** THE PROBLEM **
The response should be the lines of the data, starting at the first and ending at the one that contains "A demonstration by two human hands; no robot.", copied without change.
=======
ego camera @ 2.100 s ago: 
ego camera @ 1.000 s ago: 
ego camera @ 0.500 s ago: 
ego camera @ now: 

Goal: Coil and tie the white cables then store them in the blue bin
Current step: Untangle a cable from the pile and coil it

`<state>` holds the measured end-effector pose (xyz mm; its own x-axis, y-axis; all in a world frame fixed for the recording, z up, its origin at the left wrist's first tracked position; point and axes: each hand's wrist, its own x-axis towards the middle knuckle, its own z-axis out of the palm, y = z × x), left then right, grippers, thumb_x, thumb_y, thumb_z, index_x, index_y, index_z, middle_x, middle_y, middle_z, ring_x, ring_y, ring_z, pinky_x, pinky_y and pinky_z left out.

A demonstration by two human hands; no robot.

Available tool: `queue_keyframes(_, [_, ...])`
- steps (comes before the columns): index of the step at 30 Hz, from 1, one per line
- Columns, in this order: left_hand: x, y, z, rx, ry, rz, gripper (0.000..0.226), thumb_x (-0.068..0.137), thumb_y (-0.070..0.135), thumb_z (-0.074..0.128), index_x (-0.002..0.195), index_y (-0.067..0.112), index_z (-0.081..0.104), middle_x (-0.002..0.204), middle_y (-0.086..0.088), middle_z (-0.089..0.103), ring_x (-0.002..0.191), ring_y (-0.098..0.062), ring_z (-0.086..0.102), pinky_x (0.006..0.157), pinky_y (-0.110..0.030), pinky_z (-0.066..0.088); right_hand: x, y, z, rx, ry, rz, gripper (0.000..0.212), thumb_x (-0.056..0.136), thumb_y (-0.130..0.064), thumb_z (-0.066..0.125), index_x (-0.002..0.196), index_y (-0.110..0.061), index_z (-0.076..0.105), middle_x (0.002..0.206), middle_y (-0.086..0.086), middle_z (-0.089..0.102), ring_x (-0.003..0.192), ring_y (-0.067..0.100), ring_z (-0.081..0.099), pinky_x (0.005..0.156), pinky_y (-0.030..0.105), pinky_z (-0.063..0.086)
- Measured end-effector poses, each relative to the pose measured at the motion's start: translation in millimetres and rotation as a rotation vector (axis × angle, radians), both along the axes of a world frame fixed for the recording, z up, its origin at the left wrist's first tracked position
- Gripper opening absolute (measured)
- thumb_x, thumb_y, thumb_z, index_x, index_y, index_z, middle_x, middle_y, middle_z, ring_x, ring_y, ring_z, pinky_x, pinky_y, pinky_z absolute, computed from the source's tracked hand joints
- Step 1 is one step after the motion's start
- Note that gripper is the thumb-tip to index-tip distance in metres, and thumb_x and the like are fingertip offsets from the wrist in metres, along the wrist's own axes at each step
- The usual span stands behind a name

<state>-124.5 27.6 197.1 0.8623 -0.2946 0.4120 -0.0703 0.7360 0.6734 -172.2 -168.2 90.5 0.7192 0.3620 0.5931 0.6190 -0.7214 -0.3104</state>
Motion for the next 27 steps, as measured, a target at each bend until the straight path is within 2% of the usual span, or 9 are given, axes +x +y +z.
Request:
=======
** ANSWER SECTION **
ego camera @ 2.100 s ago: 
ego camera @ 1.000 s ago: 
ego camera @ 0.500 s ago: 
ego camera @ now: 

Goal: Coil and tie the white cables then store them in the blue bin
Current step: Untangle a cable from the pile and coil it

`<state>` holds the measured end-effector pose (xyz mm; its own x-axis, y-axis; all in a world frame fixed for the recording, z up, its origin at the left wrist's first tracked position; point and axes: each hand's wrist, its own x-axis towards the middle knuckle, its own z-axis out of the palm, y = z × x), left then right, grippers, thumb_x, thumb_y, thumb_z, index_x, index_y, index_z, middle_x, middle_y, middle_z, ring_x, ring_y, ring_z, pinky_x, pinky_y and pinky_z left out.

A demonstration by two human hands; no robot.

The output returned above is complete.